We can use something like tcpdump:
Replace the port number as needed
sudo tcpdump -i any -nA port 5555
Verify the metrics for the applicable input are >0 and continually increase
Verify you can see message when clicking on the “Show received messages” for the applicable input
IF the message is a syslog message being sent to a Graylog Syslog input, validate the timezone on the device sending the log message and the Graylog input are configured for the same value. Other wise messages will have an incorrect timestamp
IF you expect the message to be routed to the default stream, validate that there are no Pipeline Rules routing messages to a different stream (Screen shots here may be helpful), nor are there any pipeline rules routing the message to a different stream (Screen shots here may be helpful).
Can we verify that
some or any messages are being output to OpenSearch
message are searchable via graylog
Verify there are no indexing errors via the System / Overview page, the “Indexing & Processing Failures” section.
What I’m getting at is if this is a problem with the messages ending up in the wrong stream, ending up with the wrong timestamp, or not being written to OpenSearch at all.
For the minor stream (.5MB/day), everything is working fine and new logs are searchable. For the major stream (10GB/day), we cannot see any new messages via search (only older ones from before the HTTPS attempt), but we can clearly see that the throughput readings for that stream’s input and for its pipeline rules (and the “in/out” gauge at the top of every Graylog page) are all lit up with high activity. So we can tell that Graylog is crunching away at these logs for the major stream and is apparently outputting them, but we see no trace of them in search.

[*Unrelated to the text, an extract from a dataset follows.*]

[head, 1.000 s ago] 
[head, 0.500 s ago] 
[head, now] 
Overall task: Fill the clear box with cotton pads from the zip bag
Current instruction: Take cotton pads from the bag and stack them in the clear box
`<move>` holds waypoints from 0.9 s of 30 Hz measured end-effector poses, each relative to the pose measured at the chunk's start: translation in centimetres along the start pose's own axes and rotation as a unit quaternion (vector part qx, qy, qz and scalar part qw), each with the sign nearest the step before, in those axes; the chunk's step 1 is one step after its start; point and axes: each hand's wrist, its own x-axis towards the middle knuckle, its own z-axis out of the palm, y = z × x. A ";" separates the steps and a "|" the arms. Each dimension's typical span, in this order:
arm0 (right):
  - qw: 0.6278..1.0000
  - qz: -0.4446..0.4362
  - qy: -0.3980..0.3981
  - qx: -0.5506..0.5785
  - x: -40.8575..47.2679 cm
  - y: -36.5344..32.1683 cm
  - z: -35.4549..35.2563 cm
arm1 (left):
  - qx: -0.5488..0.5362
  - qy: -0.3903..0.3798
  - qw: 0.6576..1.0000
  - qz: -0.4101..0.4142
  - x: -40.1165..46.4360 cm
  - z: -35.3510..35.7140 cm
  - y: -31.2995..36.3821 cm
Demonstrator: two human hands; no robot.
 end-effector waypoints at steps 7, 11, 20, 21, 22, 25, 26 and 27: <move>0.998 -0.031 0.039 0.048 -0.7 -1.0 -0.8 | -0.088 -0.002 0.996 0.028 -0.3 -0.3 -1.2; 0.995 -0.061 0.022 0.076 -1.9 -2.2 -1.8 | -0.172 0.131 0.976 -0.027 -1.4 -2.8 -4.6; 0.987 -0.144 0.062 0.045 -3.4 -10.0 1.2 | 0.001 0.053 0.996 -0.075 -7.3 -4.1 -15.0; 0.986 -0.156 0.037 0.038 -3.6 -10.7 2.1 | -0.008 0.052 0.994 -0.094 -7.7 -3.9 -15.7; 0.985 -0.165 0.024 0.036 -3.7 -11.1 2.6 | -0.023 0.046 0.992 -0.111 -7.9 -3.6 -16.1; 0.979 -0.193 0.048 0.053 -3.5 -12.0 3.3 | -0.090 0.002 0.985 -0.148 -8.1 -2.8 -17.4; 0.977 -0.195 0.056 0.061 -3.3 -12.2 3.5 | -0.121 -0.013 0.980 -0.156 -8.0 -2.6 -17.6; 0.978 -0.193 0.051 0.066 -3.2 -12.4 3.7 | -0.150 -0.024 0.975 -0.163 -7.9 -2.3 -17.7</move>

The Default Stream is empty as it should be in our configuration. There were a handful of indexer errors on the Overview page, which we remedied by removing the pipeline rule that was causing them and they have since ceased. Since there are no errors or signs of trouble in the Graylog server log or in the OpenSearch cluster log, we are at a complete loss for how to troubleshoot this.
If you do all time search by the current write index that the stream feeds into, do any further results get returned? Use below format to search per index.
I notice your search page is specifically filtering for a stream. If you remove the stream and have the search page show messages from all streams does that make any difference? Are there any identifying fields in the message you could search for when searching all streams (leaving the stream selection box empty)?
So I came in this morning after touching some grass over the weekend with an idea to try creating an alternate index for routing the logs, only to find that the problem has mysteriously disappeared and the logs from the major stream are now being indexed again.
As for the original problem with the private key, we resolved that earlier by moving the cert and key files to a different filesystem that could be accessed by the graylog-server user. It’s likely that something in the security hardening settings was preventing access in the original location.
To address the issue where the cert is not being trusted we will be re-issuing the cert in a different way and will try again.